Different parts of the code were given away at different times from 1985 onward.

Early in 1987, development began on “Portable NetWare” a version of NetWare that could be “ported” to a host of different operating systems, such as UNIX. Introduced in February 1989, Portable NetWare could run on various minicomputer systems, effectively marrying the PC LAN world and the minicomputer world. In 1987, SuperSet turned over the keys to the NetWare kingdom to the Portable NetWare development team. In that 1990 interview, Dale recalled:

There was a really big convocation of wizards, and a big gift when Portable NetWare was set up. When Portable NetWare was set up, for the first time Novell set up an entire SWAT team of programmers to come in and learn how the entire operating system worked. And at that point, Drew and Kyle and I gave away the understanding for the entire operating system of NetWare itself. And that team took that understanding and then went out and made Portable NetWare so it would work like the existing NetWare.
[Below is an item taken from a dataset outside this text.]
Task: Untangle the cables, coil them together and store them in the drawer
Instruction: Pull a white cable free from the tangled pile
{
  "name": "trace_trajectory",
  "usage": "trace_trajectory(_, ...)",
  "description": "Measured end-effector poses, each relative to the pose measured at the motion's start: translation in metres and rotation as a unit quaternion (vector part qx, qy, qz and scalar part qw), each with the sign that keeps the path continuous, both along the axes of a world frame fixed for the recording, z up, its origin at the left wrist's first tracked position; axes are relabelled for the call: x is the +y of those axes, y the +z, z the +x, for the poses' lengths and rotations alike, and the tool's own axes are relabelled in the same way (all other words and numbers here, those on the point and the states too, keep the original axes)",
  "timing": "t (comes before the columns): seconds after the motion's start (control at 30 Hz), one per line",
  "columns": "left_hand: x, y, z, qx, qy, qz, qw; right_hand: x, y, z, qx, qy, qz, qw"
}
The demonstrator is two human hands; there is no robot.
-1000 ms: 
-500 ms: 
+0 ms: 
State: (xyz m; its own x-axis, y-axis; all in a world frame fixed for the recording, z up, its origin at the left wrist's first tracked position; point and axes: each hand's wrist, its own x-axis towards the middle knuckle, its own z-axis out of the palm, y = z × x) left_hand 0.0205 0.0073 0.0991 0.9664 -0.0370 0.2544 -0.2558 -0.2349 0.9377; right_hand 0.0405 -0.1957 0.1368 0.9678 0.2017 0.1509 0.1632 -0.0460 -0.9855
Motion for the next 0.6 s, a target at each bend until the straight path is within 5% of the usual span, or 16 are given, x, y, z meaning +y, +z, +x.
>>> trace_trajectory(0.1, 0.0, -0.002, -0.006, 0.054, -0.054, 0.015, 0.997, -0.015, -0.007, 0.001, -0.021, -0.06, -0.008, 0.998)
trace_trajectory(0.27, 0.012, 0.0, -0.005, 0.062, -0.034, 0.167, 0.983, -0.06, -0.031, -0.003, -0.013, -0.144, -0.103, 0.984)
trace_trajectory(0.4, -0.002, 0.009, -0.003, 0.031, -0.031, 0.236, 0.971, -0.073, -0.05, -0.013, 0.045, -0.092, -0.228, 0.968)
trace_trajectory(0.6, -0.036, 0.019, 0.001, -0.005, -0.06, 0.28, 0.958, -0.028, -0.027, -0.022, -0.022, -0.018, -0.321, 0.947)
Then that was the cloning of the whole understanding of architecture, the philosophy, the code of the operating system, when that project spun off. Then Novell took some of the people out of that, then cross-fertilized back into the engineering group and took over NetWare 286. So that SuperSet no longer deals with NetWare 286 at all.

It’s now to the point where it’s a stable, mature product handled by other engineers. And a lot of new development is handled by Novell engineers who are not SuperSet.

Right now, what goes on inside SuperSet is mostly new operating systems work. NetWare 386 is a prime example of that project over the last couple of years. And also new communications technology, beyond TCP/IP.

For a long time, NetWare had been our toy. We got to call all the technical shots. And that had to quit happening. It just doesn’t work over the long haul when the company gets big. The guys who are making the products cannot also be the guys who are doing all the specifying on the product, because either one is a full-time job.

As Novell grew, SuperSet also began to lose touch with the business aspects of Novell. Some of them missed that small company feeling. As Dale said:

We were no longer writing the sales materials and making some calls on customers and getting the weekly reports on what shipments had been made and having our finger in all of the hardware and everything else like we had done for years. That was a lot of fun. You know what’s going on instantly in all areas of the company. And so when you lose touch with some of those things, it’s kind of sad.